The cramps seemed to ease up a little bit in the final straight of the final lap. Somehow I managed to do the second slowest transition out of everybody so maybe I did something wrong, although I'm pretty sure that you had to basically loop all the way around the bike racks. As mine was parked close to the start of the run, I think this maximized the amount of running I had to do while wearing cycling shoes, so maybe this was the reason.

This was the image that came to mind 100 m into the 6.5 km run: that of Mike Allen in the Ironman World Championships in Hawaii, when he got passed by Dave Scott. My legs completely seized up to the point that I was actually rooted to the spot. I couldn't bend my legs at all and I couldn't move either without risking all kinds of muscular havoc. One generous athlete offered to help me stretch but I refused the offer because I wasn't sure quite how we would go about it. Eventually I managed to crouch down and then lie down. At this point someone asked if they should call the Red Cross but I said I was only 100 m from the finish line (well, start line really) and I was fairly sure I could at least make it back that far. I began to understand why the loops of the running course were so short.

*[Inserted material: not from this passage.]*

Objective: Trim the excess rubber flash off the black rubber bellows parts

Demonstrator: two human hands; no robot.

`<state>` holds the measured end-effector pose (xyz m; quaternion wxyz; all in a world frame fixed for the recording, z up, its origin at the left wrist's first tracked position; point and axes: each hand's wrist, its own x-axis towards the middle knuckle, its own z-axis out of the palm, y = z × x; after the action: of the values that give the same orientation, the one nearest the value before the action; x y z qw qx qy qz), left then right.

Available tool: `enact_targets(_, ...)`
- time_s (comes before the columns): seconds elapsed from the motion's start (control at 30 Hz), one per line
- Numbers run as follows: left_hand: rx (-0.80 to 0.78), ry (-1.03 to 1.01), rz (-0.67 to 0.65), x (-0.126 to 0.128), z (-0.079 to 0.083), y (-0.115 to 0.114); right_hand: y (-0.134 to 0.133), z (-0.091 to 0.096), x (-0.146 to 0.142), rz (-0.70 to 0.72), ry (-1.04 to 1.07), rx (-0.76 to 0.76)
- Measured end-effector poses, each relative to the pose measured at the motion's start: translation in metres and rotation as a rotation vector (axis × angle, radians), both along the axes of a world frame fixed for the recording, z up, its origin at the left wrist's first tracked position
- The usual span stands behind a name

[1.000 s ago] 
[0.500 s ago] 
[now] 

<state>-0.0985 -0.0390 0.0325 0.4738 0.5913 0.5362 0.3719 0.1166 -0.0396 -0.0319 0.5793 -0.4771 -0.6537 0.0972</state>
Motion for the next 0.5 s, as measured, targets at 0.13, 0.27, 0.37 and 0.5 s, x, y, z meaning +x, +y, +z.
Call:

Some time passed and my legs began to ease up, so I started off at an easy pace. This is the sort of pace at which it is actually more tiring to run any more slowly. Of course, the cramps soon came back and I had to repeat the whole charade. I saw Ivan looking a little stressed but he'd evidently started the run before me - something that I found slightly depressing because I wasn't just paying in cramps for overcooking the bike leg: the bike leg hadn't been so great either. Then I saw Chema looking breezy and he gave me some encouragement as he swept past. I tagged on for a bit but then started to find myself getting short of breath and feeling nauseous. Maybe it was those gels which I greedily gulped down as I racked my bike or maybe it was the altitude. Or maybe I should have done not only "BRicks" in training but "RuBRics" - Run-Bike-Run sessions. In the end, this feeling of drowning in air became more of a stopper than the cramps but I soldiered on and - in spite of stopping a last time some 50 m before the finish line in full view of my expectant family - I "ran" with my eldest son across the line in a time of around 3 and a half hours.

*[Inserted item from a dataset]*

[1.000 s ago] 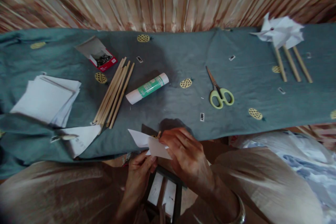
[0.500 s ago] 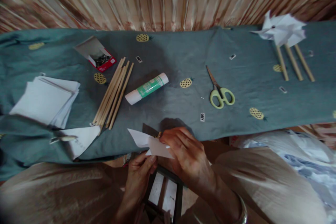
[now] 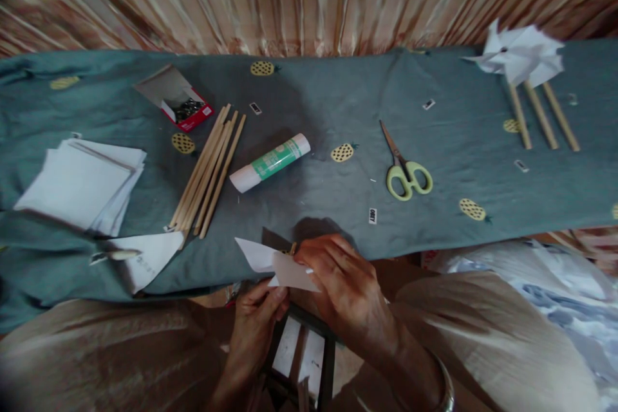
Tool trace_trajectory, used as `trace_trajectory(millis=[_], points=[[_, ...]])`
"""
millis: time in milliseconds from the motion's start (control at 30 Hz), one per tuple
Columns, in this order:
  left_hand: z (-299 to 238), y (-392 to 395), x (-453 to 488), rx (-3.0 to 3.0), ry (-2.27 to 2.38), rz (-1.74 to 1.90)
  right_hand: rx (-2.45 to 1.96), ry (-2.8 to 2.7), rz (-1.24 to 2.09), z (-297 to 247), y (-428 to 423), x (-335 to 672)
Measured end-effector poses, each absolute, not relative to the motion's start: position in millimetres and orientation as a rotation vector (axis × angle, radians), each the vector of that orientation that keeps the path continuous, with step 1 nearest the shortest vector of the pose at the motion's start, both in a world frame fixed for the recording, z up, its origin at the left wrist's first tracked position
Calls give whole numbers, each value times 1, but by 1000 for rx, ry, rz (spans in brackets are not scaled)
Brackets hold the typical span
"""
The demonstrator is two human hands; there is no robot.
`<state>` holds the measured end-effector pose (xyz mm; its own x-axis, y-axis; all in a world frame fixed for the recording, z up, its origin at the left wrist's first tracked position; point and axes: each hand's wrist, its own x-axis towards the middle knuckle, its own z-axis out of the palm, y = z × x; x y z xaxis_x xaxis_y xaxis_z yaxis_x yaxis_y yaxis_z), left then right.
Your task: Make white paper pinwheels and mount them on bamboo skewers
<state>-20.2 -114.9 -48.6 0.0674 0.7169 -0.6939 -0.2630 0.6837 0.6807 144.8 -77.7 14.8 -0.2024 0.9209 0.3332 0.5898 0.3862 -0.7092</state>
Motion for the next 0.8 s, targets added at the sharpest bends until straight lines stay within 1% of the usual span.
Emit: trace_trajectory(millis=[800], points=[[-47,-115,-19,372,1330,760,-1280,-1914,605,14,-78,145]])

My wife was understandably impatient to get moving but, another of those hassley things about triathlons / duathlons that I'd forgotten about, is that you can't get your bike until the last person has finished the bike leg. While I was waiting around, I found myself standing next to the winner, who looked a bit like an albino version of Mo Farah. As I have often found to be the case with people in a class of their own, he was very natural and asked how I'd done, noting elegantly that "everyone does what they can".

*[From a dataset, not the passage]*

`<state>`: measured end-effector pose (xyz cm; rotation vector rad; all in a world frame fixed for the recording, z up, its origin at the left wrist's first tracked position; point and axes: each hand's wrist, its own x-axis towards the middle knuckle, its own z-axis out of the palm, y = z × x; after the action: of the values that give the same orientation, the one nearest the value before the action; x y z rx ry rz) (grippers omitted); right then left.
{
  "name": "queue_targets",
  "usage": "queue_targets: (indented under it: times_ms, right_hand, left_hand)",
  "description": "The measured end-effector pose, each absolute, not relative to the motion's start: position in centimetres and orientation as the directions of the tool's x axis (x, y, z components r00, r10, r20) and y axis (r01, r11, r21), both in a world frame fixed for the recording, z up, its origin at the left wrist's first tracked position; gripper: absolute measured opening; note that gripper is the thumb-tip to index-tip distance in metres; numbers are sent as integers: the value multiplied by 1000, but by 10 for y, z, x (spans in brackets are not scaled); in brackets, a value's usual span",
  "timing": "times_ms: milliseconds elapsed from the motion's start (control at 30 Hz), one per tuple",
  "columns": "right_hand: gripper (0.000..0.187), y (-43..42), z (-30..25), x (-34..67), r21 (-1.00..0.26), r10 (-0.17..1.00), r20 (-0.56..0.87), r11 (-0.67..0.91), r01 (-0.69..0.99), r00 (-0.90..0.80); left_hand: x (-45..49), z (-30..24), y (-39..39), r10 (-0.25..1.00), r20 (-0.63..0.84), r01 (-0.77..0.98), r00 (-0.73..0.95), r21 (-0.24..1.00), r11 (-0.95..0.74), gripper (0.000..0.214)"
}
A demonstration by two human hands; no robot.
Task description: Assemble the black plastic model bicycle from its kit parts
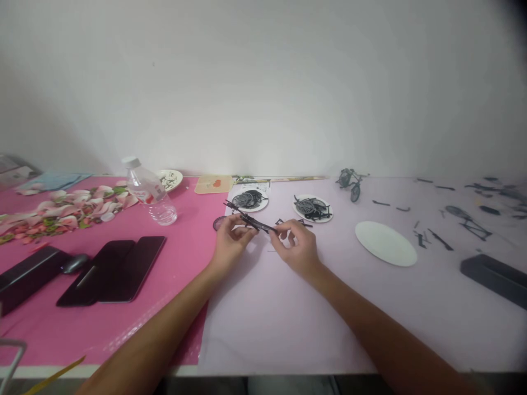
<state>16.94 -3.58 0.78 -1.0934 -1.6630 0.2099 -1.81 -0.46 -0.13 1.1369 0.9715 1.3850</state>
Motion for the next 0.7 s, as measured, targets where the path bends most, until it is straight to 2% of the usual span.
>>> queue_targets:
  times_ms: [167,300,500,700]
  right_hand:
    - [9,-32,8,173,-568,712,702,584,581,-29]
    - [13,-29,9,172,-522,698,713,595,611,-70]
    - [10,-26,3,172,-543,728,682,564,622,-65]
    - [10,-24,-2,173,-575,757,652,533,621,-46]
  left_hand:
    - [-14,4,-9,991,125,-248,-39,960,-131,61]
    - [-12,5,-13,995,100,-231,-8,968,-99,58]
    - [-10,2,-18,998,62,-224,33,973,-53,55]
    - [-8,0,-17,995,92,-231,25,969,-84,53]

I didn't get to see Dani after the race as he'd had a similar experience to me but Chema and Ivan were at the finish having both done a good time (3:09 and 3:14 respectively). Now I only had a 4 hour car journey left to endure...

Epilogue: I felt very nauseous in the car and looked quite pale with sunken eyes. It's hard to make sure you drink enough and this is especially the case in the aero position on the tri-bike. As usually happens whenever I have suffered from the dreaded cramps, it took several days before I could walk again normally, let alone run. Probably not an experience I will rush to repeat but a worthwhile one, nonetheless.

In spite of this, when I spotted the following publicity for a 30 km race (with 3,000 m climbing) that just happened to be taking place the coming weekend near to our place in Asturias, I was very tempted to enter without any specific preparation whatsoever.

It was just as well that my family talked me out of it (my son said "Daddy, don't you think you should recover from the last one before you think of doing another?"). Apart from the winner taking about 3 hours to complete giving an indication of the difficulty, this YouTube video shows just how technical some parts of it are. Having said that I am very tempted to enter next year.

What we did do, though, was a flight with a paraglider in Gijón (Asturias) - this was my Father's day present. It was absolutely awesome, even if I did land face down in a muddy puddle with 90 kgs of pilot on top of me. If I find the time, I'll upload the video to YouTube.